1 of 2. Google employees watch as U.S. Secretary of State Condoleezza Rice and Britain's Foreign Secretary David Miliband talk to reporters at the Google Inc. headquarters in Mountain View, California May 22, 2008.

Credit: Reuters/Robert Galbraith

NEW YORK | Fri Apr 3, 2009 5:01pm EDT

NEW YORK (Reuters) - Two prominent technology news blogs clashed on Friday morning over a report one of them issued that said Google Inc may try to buy Internet start-up Twitter.

TechCrunch proprietor Michael Arrington, citing three unnamed sources, said on Thursday night that Google would pay for Twitter in cash, stock or a combination of the two.

The companies are also considering working together on a Google real-time search engine, he wrote.

Hours after Arrington's blog entry, Kara Swisher reported on her Boomtown blog said the story was inaccurate, citing "a number of sources."

"In fact, Twitter and Google have simply been engaged in 'some product-related discussions,' according to one source," Swisher wrote.

Arrington could not be immediately reached for comment. TechCrunch stands by its story, said Robin Wauters, a blogger for the site who answered an e-mail directed at Arrington.

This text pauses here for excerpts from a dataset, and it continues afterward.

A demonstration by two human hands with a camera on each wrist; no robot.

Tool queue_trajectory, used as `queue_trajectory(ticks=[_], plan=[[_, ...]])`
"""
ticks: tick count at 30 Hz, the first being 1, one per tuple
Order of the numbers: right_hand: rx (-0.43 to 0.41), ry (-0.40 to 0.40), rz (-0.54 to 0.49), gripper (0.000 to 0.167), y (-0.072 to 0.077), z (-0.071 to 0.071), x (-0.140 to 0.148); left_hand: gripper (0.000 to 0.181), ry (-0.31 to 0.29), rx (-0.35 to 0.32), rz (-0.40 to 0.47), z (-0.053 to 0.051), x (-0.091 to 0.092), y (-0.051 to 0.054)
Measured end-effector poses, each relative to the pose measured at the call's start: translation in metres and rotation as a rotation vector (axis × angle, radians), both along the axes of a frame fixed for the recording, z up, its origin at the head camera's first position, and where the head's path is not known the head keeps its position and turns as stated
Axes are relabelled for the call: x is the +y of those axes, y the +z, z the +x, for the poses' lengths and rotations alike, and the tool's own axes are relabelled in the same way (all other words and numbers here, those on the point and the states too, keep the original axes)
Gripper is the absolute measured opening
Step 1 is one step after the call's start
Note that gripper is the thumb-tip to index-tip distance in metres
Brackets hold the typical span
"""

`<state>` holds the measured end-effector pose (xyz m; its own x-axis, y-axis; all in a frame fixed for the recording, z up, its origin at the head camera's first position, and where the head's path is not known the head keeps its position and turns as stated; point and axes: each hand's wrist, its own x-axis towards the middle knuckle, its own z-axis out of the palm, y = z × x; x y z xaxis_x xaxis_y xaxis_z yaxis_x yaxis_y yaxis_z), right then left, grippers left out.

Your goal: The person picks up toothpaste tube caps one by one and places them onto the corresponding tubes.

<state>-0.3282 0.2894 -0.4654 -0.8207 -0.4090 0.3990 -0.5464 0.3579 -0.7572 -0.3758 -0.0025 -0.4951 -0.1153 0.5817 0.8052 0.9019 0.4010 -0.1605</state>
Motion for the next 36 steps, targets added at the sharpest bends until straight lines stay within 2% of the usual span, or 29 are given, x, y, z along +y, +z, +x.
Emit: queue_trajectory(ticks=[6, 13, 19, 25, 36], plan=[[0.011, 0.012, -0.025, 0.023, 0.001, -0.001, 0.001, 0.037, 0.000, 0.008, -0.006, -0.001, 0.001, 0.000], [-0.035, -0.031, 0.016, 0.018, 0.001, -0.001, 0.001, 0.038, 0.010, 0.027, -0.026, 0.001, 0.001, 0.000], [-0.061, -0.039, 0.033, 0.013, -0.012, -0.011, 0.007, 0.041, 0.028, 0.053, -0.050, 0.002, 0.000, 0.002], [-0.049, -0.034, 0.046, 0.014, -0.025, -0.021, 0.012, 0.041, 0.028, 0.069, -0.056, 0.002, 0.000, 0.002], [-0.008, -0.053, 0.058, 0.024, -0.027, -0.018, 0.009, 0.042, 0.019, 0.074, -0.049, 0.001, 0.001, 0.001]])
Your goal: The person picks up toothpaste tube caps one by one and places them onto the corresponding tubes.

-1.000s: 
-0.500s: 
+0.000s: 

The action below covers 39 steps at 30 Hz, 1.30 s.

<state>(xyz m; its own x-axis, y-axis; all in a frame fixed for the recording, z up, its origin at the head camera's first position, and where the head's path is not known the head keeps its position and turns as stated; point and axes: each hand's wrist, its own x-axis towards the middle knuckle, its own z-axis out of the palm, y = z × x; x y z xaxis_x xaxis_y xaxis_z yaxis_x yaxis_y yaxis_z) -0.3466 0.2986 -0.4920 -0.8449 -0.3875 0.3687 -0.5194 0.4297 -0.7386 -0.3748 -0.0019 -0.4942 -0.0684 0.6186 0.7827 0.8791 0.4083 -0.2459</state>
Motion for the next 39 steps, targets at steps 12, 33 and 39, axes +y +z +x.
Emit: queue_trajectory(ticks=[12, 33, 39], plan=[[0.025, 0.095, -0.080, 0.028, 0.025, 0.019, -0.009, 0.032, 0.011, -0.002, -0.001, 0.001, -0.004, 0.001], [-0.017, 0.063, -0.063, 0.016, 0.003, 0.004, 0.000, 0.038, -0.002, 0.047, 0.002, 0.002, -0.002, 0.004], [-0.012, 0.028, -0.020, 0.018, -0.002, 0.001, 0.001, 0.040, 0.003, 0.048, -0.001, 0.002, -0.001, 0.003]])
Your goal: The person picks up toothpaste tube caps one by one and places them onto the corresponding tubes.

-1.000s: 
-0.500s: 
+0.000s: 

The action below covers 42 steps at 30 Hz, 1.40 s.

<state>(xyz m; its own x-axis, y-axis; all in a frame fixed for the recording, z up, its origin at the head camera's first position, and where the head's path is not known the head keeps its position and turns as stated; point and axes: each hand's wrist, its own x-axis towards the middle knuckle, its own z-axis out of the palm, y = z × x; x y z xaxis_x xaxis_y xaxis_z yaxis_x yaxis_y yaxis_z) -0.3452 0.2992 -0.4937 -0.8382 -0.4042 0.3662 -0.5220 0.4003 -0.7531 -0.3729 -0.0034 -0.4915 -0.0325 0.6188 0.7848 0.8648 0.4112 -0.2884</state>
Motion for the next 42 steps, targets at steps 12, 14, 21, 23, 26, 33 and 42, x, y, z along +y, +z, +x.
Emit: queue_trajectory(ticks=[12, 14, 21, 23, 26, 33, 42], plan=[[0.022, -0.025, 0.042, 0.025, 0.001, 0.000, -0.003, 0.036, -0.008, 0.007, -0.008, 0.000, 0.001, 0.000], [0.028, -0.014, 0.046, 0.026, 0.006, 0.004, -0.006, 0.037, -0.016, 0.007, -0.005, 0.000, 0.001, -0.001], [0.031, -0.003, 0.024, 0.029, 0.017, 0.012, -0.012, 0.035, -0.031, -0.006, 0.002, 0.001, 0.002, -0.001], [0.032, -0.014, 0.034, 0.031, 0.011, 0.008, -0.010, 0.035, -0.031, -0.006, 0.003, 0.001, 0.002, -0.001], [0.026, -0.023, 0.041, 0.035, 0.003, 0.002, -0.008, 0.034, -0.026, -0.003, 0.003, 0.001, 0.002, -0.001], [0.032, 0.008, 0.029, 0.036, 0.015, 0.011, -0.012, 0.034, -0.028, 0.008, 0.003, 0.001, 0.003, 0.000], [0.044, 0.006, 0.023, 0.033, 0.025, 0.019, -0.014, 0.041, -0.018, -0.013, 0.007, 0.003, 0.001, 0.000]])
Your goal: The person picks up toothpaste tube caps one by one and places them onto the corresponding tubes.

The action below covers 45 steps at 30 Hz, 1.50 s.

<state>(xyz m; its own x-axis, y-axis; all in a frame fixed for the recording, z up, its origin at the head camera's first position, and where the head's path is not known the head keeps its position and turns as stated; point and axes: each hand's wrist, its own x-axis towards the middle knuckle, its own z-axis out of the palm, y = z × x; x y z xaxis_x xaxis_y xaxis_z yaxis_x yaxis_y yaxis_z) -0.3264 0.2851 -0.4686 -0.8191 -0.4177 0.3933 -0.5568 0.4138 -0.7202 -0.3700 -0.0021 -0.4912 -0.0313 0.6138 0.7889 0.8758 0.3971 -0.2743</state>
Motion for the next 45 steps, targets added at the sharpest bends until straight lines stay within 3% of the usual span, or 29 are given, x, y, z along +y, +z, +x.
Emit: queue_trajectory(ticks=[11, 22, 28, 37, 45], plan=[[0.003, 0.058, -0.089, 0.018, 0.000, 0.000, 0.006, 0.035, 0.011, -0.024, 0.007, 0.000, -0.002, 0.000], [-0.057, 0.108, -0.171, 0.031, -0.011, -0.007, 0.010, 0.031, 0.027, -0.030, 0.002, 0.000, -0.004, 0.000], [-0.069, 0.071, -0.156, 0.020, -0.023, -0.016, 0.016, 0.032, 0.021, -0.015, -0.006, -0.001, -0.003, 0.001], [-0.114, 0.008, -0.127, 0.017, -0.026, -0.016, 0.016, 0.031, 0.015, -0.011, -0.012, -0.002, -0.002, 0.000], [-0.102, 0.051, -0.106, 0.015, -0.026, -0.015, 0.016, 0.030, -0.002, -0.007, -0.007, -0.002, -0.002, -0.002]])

Twitter is a service that allows people to send short text messages to a network of friends. Its popularity is growing, particularly among journalists looking for new ways to get people to read their news and commentary.

The San Francisco, California-based company has yet to make any money. That has not stopped the technology world from speculating on who will scoop up the company, though co-founder Biz Stone told Reuters in March that it is not considering a merger or a buyout.

A Google spokeswoman declined to comment. Twitter could not be reached for comment.

Boomtown is a blog on the website All Things Digital, which is owned by Wall Street Journal Dow Jones & Co. That company, in turn, is owned by Rupert Murdoch's News Corp.